Gradually, exhausted Anna comes to the conclusion that a change of scenery is the only possibility of salvation. The husband didn't mind. And Dostoevskaya set about organizing the trip with all her energy. Due to lack of finances (her husband's relatives with their urgent needs miraculously appeared every time the writer received even the most meager fee), Anna Grigorievna had to pawn her dowry. But she did not regret anything - after all, a happy family life was at stake. And on April 14, 1867, the couple went abroad.

Roulette and wedding ring

“We went abroad for three months, and returned to Russia after more than four years,” recalled Anna Grigorievna. – During this time, many joyful events happened in our lives, and I will forever thank God for strengthening me in my decision to go abroad. There a new, happy life began for Fyodor Mikhailovich and me, and our mutual friendship and love strengthened, which continued until the death of my husband.”*

Dostoevskaya kept a notebook in which she wrote down the story of their journey day after day. “This is how the diary of Dostoevsky’s wife arose - a unique phenomenon in memoir literature and an indispensable source for everyone who deals with the biography of the writer”***. “At first I only wrote down my travel impressions and described our daily life,” recalls Anna Grigorievna. “But little by little I wanted to write down everything that so interested and captivated me about my dear husband: his thoughts, his conversations, his opinions about music, literature, etc.”*

In addition to the joys, the journey also brought many difficult moments. Here Fyodor Mikhailovich’s painful passion for playing roulette, which he became interested in back in 1862, during his first trip abroad, was revealed. The couple's already thin wallet was emptied instantly. “A simple everyday motive - to win “capital” in order to pay off creditors, to live without need for several years, and most importantly - to finally get the opportunity to calmly work on your works - at the gambling table lost its original meaning. Impetuous, passionate, impetuous Dostoevsky gives himself over to unbridled excitement. Playing roulette becomes an end in itself.”***.

The depth of humility with which Anna Grigorievna endured this “illness” of her husband is amazing, and yet in excitement he pawned literally everything, even... her wedding ring and her earrings.

“I realized,” Dostoevskaya recalled, “that this is not a simple “weakness of will,” but an all-consuming passion for a person, something spontaneous, against which even a strong character cannot fight. We must come to terms with this, look at it as a disease for which there are no remedies.”*

Anna Grigorievna, with her humble love, created a miracle: her husband was cured of passion.
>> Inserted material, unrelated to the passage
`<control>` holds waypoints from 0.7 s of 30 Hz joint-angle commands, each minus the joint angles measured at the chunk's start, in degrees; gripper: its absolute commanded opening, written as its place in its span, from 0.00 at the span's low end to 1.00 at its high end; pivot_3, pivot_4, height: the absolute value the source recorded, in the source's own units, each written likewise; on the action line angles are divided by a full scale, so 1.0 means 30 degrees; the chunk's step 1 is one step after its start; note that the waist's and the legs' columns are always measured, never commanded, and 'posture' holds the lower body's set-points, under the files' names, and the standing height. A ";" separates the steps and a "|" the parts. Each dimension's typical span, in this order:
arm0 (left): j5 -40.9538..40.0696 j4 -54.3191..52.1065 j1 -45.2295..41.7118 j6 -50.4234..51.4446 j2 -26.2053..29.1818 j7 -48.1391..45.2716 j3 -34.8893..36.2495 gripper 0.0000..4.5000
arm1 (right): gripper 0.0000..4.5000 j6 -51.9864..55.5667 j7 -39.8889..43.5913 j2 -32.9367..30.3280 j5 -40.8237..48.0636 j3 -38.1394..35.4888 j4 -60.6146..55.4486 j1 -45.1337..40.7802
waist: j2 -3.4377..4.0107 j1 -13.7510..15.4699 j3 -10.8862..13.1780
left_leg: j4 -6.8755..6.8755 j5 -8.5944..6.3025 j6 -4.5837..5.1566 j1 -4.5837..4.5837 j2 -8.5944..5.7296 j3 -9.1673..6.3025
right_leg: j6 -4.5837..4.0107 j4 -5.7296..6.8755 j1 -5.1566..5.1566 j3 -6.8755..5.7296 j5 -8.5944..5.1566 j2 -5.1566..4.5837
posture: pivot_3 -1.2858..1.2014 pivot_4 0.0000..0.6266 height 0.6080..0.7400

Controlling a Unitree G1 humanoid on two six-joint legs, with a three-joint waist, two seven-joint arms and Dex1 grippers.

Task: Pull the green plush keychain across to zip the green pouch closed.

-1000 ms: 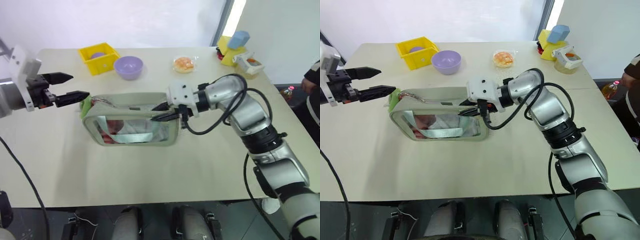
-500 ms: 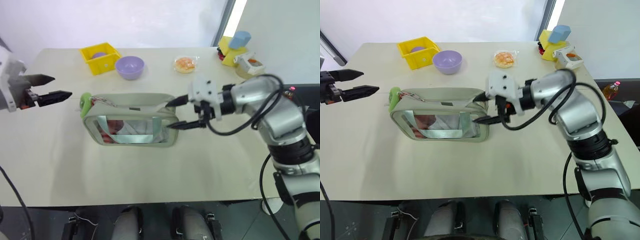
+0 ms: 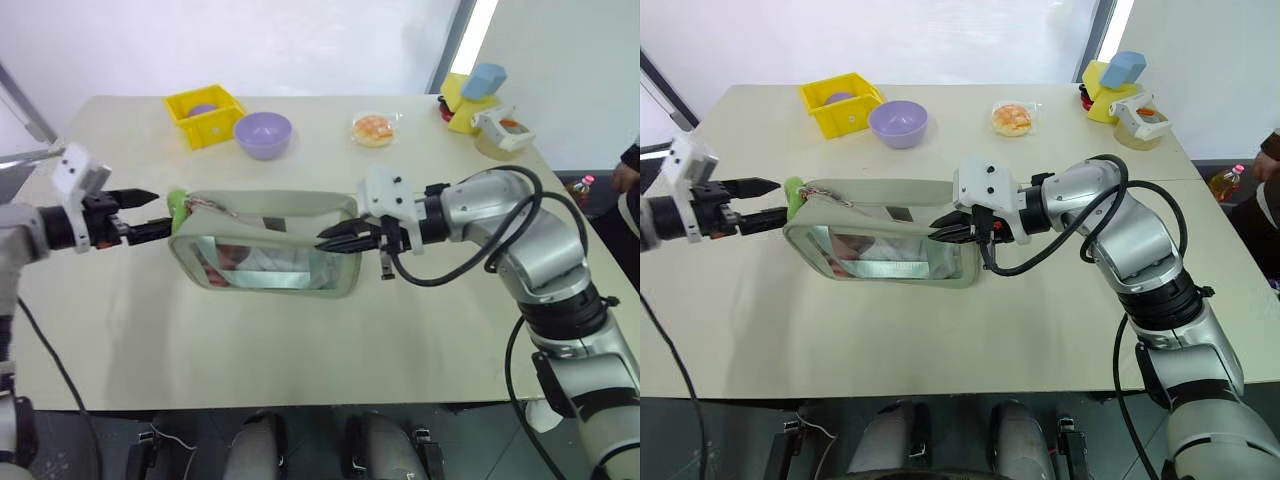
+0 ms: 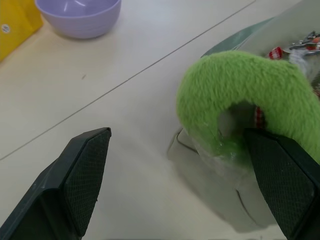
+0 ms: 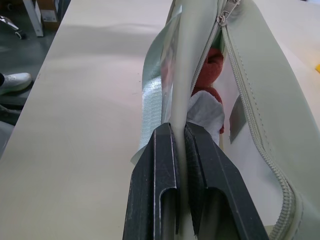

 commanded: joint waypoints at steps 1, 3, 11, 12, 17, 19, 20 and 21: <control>-0.0272 -0.0640 -0.0518 -0.0345 0.0102 0.0025 0.0428 0.82 | 0.00 -0.0026 -0.0129 0.0120 0.0258 -0.0039 -0.0776 -0.0004 | 0.0000 -0.0002 0.0000 | 0.0001 0.0000 0.0000 -0.0001 0.0000 0.0000 | 0.0000 -0.0001 0.0000 0.0000 0.0000 0.0000 | 0.52 0.24 0.99; -0.0650 -0.0490 -0.1137 0.0100 0.0279 0.0083 0.0870 0.60 | 0.00 0.0009 -0.0218 0.0110 0.0216 -0.0041 -0.0730 0.0026 | 0.0000 -0.0002 0.0000 | -0.0001 0.0000 0.0000 -0.0001 0.0000 -0.0001 | 0.0000 0.0000 0.0000 0.0000 0.0000 0.0000 | 0.52 0.24 0.99; -0.2664 -0.0846 -0.5159 0.2466 0.0523 -0.0335 0.0999 0.01 | 0.00 -0.0252 -0.0633 0.0305 -0.0052 0.0038 -0.0363 0.0055 | -0.0004 0.0016 0.0001 | 0.0010 0.0001 -0.0001 -0.0001 -0.0002 -0.0007 | 0.0000 0.0005 0.0004 -0.0002 0.0000 0.0003 | 0.52 0.24 0.99; -0.3020 -0.1115 -0.5797 0.2863 0.0352 -0.0414 0.0799 0.01 | 0.00 -0.0268 -0.0678 0.0341 -0.0091 0.0043 -0.0328 0.0043 | -0.0004 0.0008 0.0001 | 0.0019 0.0000 0.0000 -0.0002 -0.0002 -0.0011 | 0.0000 0.0004 0.0012 -0.0004 0.0000 0.0003 | 0.52 0.24 0.99; -0.1796 -0.3442 -0.5535 0.1507 -0.0312 -0.1539 -0.2385 0.01 | 0.00 -0.0399 -0.1058 0.0677 -0.0412 0.0158 0.0140 -0.0073 | 0.0011 -0.0042 -0.0007 | 0.0021 -0.0001 0.0002 0.0007 -0.0006 -0.0013 | 0.0002 0.0005 0.0022 -0.0003 0.0001 0.0002 | 0.52 0.24 0.99; -0.1536 -0.4140 -0.5208 0.1212 -0.0639 -0.1866 -0.3332 0.01 | 0.00 -0.0351 -0.1205 0.0814 -0.0472 0.0176 0.0183 -0.0032 | 0.0014 -0.0054 -0.0008 | 0.0016 0.0001 0.0000 0.0022 -0.0004 -0.0010 | 0.0001 0.0018 0.0025 -0.0001 0.0001 0.0007 | 0.52 0.24 0.99; -0.1364 -0.4308 -0.5117 0.1022 -0.0712 -0.1995 -0.3663 0.01 | 0.00 -0.0351 -0.1249 0.0863 -0.0504 0.0202 0.0206 -0.0022 | 0.0014 -0.0072 -0.0008 | 0.0019 0.0001 -0.0001 0.0021 0.0002 -0.0013 | 0.0001 0.0018 0.0025 -0.0001 0.0001 0.0014 | 0.52 0.24 0.99; -0.1351 -0.4438 -0.5085 0.0982 -0.0781 -0.2174 -0.3863 0.01 | 0.00 -0.0365 -0.1274 0.0875 -0.0535 0.0228 0.0191 0.0016 | 0.0011 -0.0092 -0.0006 | 0.0020 0.0001 -0.0001 0.0021 0.0002 -0.0011 | 0.0001 0.0016 0.0025 0.0002 0.0001 0.0014 | 0.52 0.24 0.99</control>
The last time he played was in 1871, before returning to Russia, in Wiesbaden. On April 28, 1871, Dostoevsky writes to his wife from Wiesbaden to Dresden: “A great thing has happened to me, the vile fantasy that tormented me for almost 10 years has disappeared. For ten years (or, better yet, since the death of my brother, when I was suddenly overwhelmed by debt), I kept dreaming of winning. I dreamed seriously, passionately. Now it's all over! This was quite the last time. Do you believe, Anya, that my hands are now untied; I was bound by the game, and now I will think about business and not dream about the game all night long, as happened in the past. And therefore, things will go better and faster, and God will bless you! Anya, keep your heart for me, don’t hate me and don’t stop loving me. Now that I am so renewed, let’s go together and I will make you happy!”*.

The writer kept his oath.

Gradually, the spouses grew inextricably with each other, becoming, according to the word of the Lord, “one flesh.” In his letters, Fyodor Mikhailovich often repeated that he felt “glued” to his family and could not tolerate even a short separation.
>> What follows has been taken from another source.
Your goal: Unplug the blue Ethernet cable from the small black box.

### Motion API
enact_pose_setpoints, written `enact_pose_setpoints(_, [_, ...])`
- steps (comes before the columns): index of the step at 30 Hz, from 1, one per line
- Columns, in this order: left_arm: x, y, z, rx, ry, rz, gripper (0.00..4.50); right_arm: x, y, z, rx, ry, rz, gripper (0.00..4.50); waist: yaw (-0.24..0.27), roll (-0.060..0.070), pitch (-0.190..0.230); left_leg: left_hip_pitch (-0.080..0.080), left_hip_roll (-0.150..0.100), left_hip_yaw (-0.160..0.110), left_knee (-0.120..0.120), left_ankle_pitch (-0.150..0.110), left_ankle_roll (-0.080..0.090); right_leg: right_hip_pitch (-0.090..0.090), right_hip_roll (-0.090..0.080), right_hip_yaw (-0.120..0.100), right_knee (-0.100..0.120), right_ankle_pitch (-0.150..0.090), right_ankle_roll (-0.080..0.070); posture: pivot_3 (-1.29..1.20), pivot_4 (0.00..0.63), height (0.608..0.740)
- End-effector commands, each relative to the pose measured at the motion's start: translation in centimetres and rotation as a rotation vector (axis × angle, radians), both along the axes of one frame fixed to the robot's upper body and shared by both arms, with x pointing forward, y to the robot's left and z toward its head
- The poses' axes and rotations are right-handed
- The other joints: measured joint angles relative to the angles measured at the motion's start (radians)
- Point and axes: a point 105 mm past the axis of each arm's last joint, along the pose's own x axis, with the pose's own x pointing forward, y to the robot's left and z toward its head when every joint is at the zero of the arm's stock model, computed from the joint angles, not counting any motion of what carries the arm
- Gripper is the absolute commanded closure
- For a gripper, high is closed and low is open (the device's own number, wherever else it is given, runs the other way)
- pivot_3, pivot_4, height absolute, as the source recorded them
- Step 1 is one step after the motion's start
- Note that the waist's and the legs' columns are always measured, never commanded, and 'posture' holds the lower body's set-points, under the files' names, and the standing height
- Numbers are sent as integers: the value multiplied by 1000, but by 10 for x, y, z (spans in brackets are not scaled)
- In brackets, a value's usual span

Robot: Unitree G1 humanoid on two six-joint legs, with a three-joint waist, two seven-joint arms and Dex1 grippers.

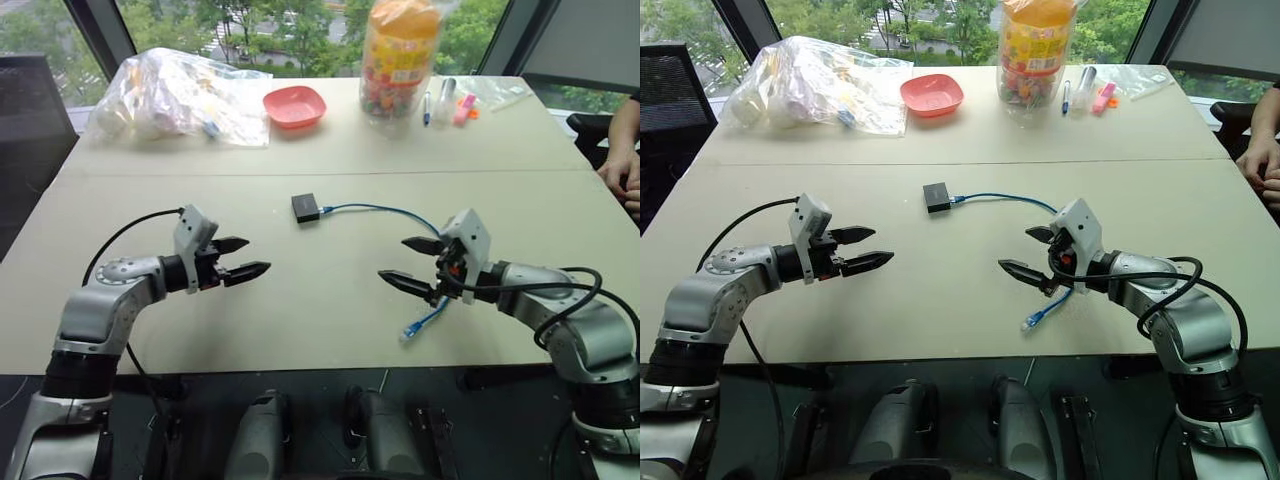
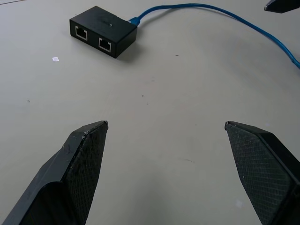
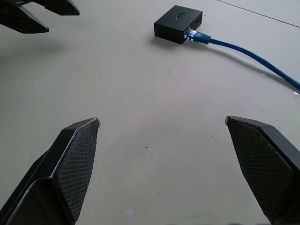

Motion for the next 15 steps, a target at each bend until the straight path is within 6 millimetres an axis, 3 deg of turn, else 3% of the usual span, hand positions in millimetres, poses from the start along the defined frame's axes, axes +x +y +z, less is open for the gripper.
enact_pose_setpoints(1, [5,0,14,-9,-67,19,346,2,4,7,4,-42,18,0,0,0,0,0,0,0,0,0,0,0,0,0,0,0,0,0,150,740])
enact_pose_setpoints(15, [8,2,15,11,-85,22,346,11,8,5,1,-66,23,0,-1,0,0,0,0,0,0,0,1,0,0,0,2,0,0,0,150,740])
Flowers for my dear daughter

During the journey, the happiness of waiting and the birth of the first child happened, which brought the spouses together. Anna Grigorievna recalled: “Fyodor Mikhailovich turned out to be the most tender father: he was certainly present when the girl was bathed and helped me, he himself wrapped her in a pique blanket and pinned it with safety pins, carried and rocked her in his arms and, abandoning his studies, hurried to her, a little as soon as he heard her voice (...) he sat for hours by her bed, now singing songs to her, now talking to her, and when she was in her third month, he was sure that Sonechka would recognize him, and this is what he wrote to A.N. Maykov dated May 18, 1868: “This small, three-month-old creature, so poor, so tiny - for me there was already a face and a character. She began to know me, love me and smiled when I approached. When I sang songs to her in my funny voice, she loved to listen to them. She didn't cry or wince when I kissed her; she stopped crying when I approached”*.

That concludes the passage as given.